What is the goal of what you are trying to infer? The consistency of two independent raters? How responses change as a function of some predictor variable(s)? From the initial description it sounds like you just want to estimate a proportion for rater 1 and a proportion for rater 2?

1 Like

Thank you! I’m mostly interested in the true proportion, but also in the rates of Type I and II errors. I hoped that by having multiple raters rating the same thing, that would be possible.

If you want to know Type I and Type II errors then you need to know the ground truth. But seeing as this is a rating task, and from what you say, it sounds like you don’t have that.

What you can do is to work out consistency between raters. How many raters do you have? If you have 2 then you can imagine how this forms a 2x2 table of response 0 or 1 for each rater. So that would form a 2x2 table of 0 and 1 ratings and you could model response consistency. So it would bear a passing resemblance to Type I Type II error table, but it’s not quite the same as you are comparing one person to another, not to the ground truth.

This also has a slight hint of Item Response Theory to it - if the emphasis was more on the things being assessed by multiple raters for example. But there’s not enough detail in the question to know if that’s relevant.

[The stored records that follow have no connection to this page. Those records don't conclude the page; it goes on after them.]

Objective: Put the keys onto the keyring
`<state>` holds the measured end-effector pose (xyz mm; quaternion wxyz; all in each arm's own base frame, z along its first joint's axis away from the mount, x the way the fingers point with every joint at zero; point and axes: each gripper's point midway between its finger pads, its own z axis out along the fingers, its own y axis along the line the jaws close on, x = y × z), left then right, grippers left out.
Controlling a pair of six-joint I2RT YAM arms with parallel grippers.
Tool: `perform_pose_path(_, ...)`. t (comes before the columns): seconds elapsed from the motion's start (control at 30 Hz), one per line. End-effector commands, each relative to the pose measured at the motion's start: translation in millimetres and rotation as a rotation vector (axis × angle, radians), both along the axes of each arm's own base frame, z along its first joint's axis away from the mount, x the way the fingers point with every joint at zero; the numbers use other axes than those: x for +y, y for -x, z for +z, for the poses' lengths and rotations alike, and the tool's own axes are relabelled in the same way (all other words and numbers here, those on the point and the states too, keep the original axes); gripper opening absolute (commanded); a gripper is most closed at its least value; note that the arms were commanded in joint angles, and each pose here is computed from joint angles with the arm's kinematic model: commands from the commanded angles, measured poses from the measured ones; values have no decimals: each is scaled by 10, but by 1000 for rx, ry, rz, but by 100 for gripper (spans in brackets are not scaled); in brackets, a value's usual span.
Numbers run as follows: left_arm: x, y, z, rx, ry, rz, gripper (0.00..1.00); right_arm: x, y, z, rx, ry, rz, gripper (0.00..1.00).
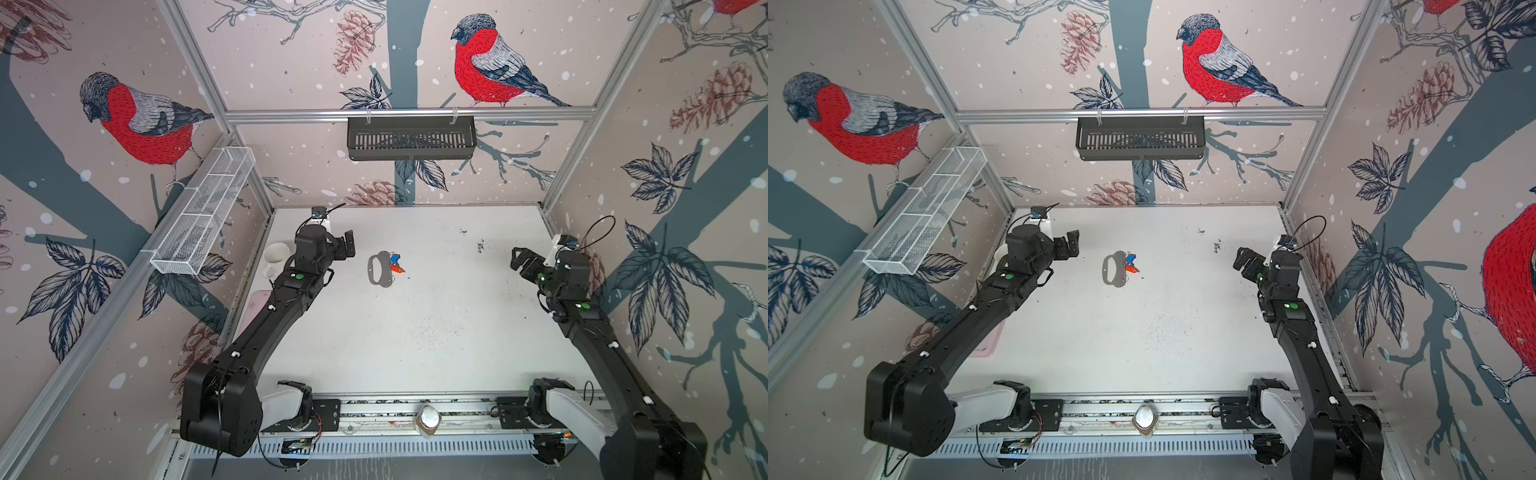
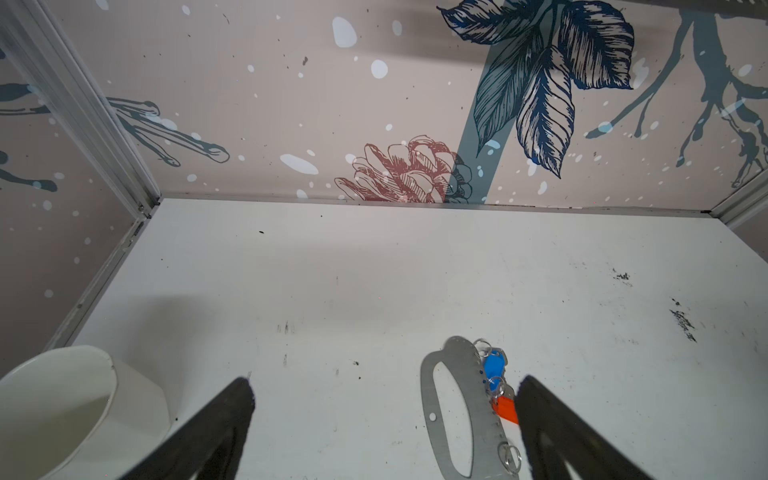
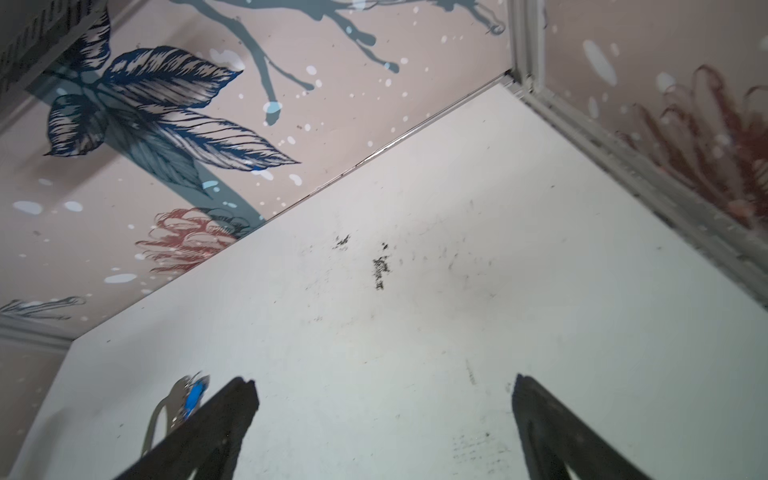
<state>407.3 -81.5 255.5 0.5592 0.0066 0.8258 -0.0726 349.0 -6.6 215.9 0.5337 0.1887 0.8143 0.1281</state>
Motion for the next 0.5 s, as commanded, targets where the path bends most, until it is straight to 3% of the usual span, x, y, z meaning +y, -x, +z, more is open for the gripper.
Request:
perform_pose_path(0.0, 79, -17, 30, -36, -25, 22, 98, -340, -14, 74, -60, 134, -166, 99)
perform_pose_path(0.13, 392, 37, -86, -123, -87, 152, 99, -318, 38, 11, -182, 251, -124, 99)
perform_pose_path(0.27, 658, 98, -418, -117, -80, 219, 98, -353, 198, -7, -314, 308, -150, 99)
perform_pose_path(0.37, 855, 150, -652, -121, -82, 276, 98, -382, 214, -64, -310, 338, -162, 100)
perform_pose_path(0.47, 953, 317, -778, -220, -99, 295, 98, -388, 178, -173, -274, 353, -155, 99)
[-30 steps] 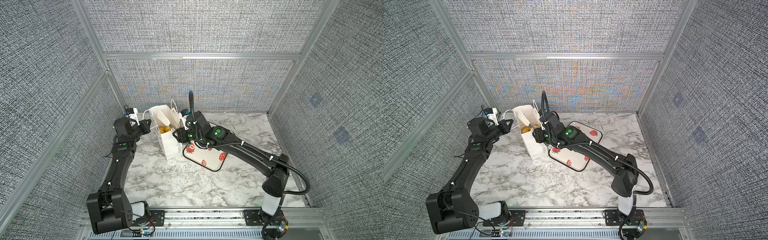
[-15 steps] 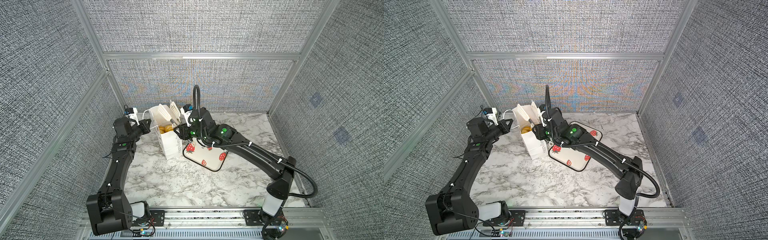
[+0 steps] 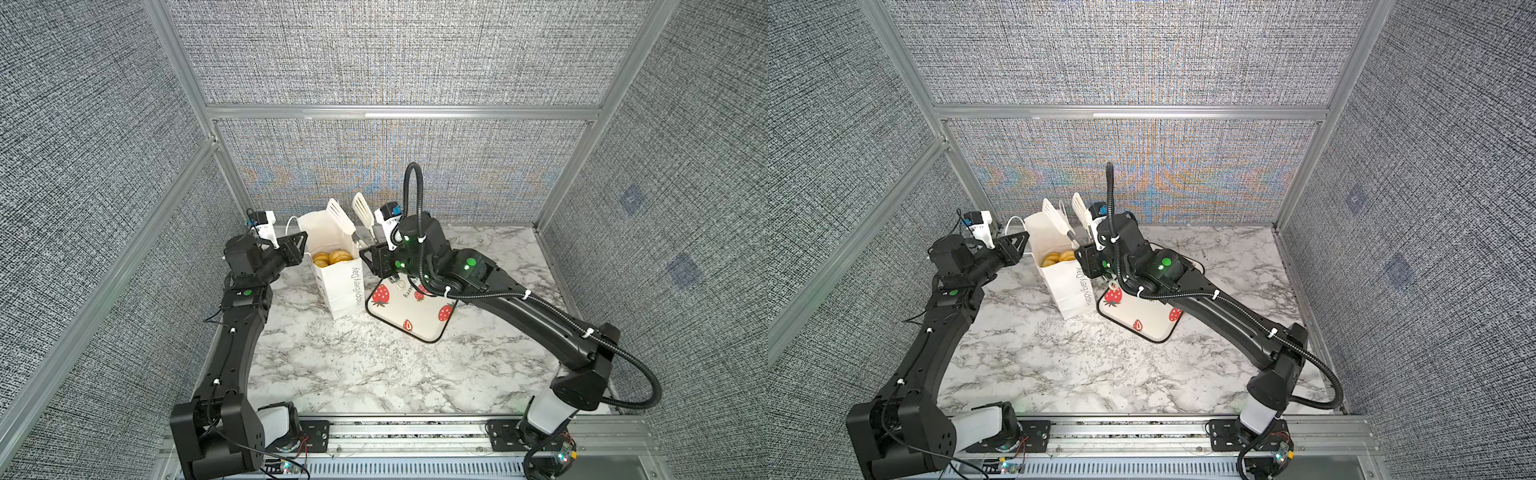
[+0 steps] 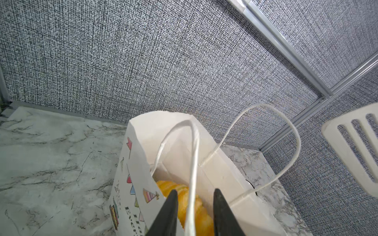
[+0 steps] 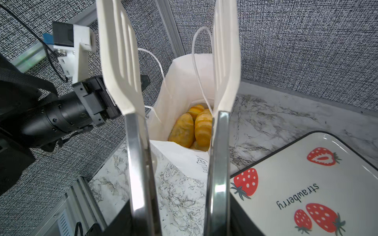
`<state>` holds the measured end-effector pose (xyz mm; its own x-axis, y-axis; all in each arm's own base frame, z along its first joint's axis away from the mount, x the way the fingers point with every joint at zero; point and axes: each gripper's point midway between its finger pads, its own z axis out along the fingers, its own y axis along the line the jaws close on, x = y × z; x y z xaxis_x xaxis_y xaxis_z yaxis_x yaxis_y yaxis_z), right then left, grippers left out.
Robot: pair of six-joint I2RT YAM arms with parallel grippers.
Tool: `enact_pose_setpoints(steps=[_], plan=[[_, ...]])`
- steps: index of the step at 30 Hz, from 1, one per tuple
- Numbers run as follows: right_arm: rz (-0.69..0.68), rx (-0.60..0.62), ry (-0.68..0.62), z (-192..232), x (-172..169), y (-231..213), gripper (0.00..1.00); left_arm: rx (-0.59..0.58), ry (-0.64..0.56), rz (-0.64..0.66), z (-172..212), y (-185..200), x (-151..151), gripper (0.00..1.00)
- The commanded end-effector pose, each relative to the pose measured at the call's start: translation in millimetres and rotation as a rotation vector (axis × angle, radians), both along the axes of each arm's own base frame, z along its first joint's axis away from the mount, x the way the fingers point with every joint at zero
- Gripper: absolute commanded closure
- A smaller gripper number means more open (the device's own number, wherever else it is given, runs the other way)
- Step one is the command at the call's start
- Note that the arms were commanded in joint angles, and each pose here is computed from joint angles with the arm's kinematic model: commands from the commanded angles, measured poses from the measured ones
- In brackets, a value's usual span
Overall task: Place the fake bread into the paper bag
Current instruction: 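Raise the open tongs out of the bag while the left gripper releases the bag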
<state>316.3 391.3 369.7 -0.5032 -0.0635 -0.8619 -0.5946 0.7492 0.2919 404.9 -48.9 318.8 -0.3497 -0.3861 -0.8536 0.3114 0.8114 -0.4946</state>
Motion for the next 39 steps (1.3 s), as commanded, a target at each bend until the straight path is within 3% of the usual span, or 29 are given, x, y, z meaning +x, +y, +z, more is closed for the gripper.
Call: enact_pose_setpoints(steps=[1,8,9,10,22,39], plan=[[-0.033,0.008,-0.029,7,4,-11,0.48,0.008,-0.034,-0.018,10,-4,0,0.59],[-0.079,0.014,-0.031,4,5,-36,0.48,0.016,-0.067,-0.021,24,-8,-6,0.31],[-0.089,0.014,-0.031,4,5,-42,0.48,0.018,-0.063,-0.003,25,-6,-6,0.24],[-0.096,0.017,-0.031,5,6,-46,0.48,0.018,-0.06,0.011,24,-4,-7,0.02],[-0.224,0.009,-0.018,-7,13,-113,0.48,0.057,-0.044,0.091,26,7,-34,0.01],[-0.518,-0.038,0.104,-72,17,-247,0.48,0.122,0.049,0.19,9,21,-83,0.01]])
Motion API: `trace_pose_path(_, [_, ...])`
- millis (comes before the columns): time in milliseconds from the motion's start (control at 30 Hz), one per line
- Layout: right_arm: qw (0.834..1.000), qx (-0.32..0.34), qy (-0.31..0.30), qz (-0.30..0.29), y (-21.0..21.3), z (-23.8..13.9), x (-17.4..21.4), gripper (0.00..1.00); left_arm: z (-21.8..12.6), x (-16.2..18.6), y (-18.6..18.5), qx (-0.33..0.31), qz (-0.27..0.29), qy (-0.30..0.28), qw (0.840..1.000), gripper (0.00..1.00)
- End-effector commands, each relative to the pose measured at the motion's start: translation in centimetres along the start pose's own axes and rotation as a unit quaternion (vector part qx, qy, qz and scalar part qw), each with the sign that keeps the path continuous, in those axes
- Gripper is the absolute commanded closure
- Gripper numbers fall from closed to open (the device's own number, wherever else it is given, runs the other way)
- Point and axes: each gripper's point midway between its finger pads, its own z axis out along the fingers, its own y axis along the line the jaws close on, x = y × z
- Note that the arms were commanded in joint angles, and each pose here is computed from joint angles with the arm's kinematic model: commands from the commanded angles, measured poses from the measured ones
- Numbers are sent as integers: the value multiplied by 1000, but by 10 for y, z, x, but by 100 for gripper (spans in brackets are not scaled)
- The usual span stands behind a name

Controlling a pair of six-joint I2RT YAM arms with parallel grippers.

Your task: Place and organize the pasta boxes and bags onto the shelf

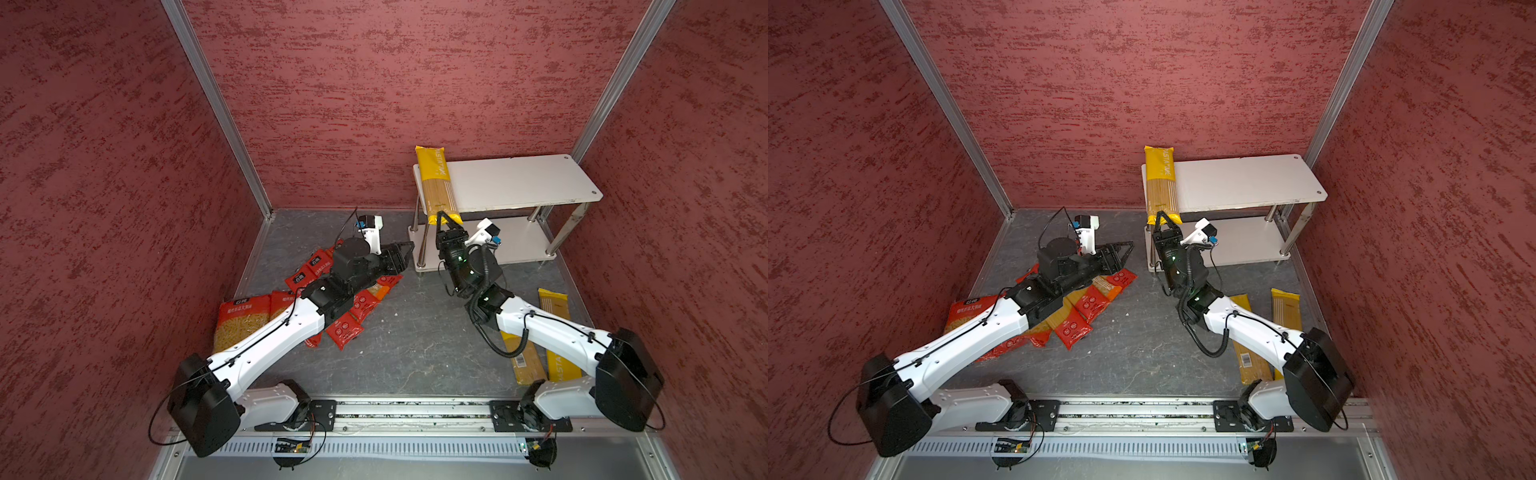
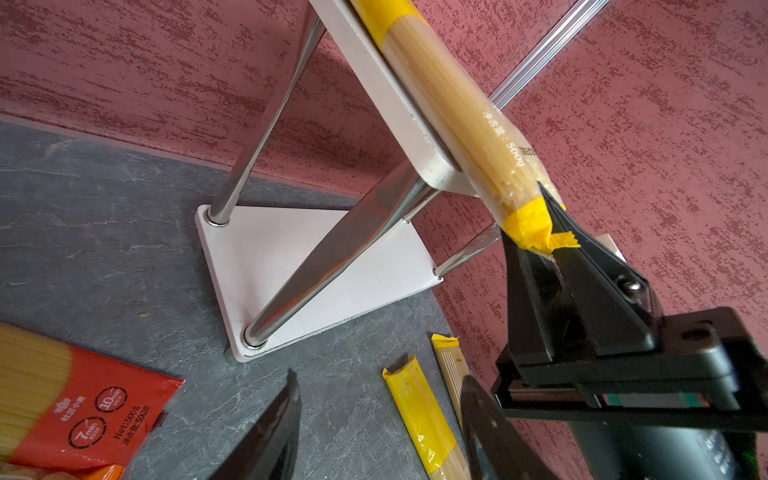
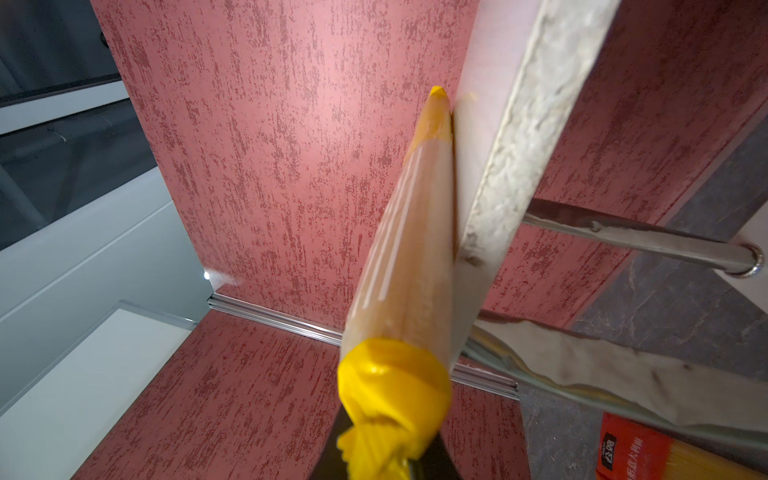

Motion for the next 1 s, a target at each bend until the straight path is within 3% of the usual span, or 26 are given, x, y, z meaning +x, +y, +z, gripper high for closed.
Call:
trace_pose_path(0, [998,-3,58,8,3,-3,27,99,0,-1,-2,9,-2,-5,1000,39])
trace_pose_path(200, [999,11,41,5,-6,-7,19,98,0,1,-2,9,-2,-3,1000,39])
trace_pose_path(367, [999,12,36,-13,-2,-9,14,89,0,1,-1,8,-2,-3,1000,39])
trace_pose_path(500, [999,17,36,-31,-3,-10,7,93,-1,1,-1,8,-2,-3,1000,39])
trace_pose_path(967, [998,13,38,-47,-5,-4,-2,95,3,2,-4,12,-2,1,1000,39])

I was hoping that with a few raters (and we’re planning on having at least 30), it would be possible to estimate type I and II errors. For example, if 29 raters rate ‘1’, and one rates ‘0’, than there is a higher probability that the ‘0’ was a false negative (unless they are all biased in the same way, but we have reason to believe that raters are reasonably good at evaluating this).

Originally, I tried the following:

Assume T is the true proportion, and O is the observed proportion. Then for each rater:

``````P(O=0|T=1) = false_neg
P(O=1|T=0) = false_pos
P(O=0|T=O) = 1 - false_neg
P(O=1|T=1) = 1 - false_pos
``````

From this, I derived P(O = 1), and tried modeling it with r raters:

``````with pm.Model() as model_error:

p = pm.Beta('p',1,1)

for i in range(r):
er1 = pm.Beta(f'er1{i}',1,1)
er2 = pm.Beta(f'er2{i}',1,1)
y = pm.Bernoulli(f'y{i}', p = er1 * (1 - p) + (1 - er2) * p, observed = df.iloc[:,i])
``````

However, this gives only very broad estimates. The problem is that it doesn’t take the amount of agreement between raters into account for each individual observation – I might as well have used a binomial. So that’s what I tried to resolve with the bayesian network in my original post.

But I will give modeling response consistency a try. I was intending to to use some common measure of interrater reliability as well, but this might be more interesting.

Once again, thanks for the help, it is much appreciated!

A few ideas

1. If you could defend it, could could assume you know ground truth, based on high rater consistency, then treat it as SDT.

2. Or you could stay ‘fully Bayesian’ and treat it like SDT but where you are inferring ground truth from response consistency. I can’t guess at how precise the estimates would be - it would depend on the data.

In both cases you’d benefit from some hierarchical structure… the individual false negatives and false positives are going to be drawn from group-level distributions. And you’d certainly want some informed priors on the error rates that accurately reflect what you believe.

1 Like

Thanks for the ideas, I prefer to go fully Bayesian, as it’ll be a bit arbitrary to decide what counts as high consistency. So I’ll try a multi-level model and see how it goes.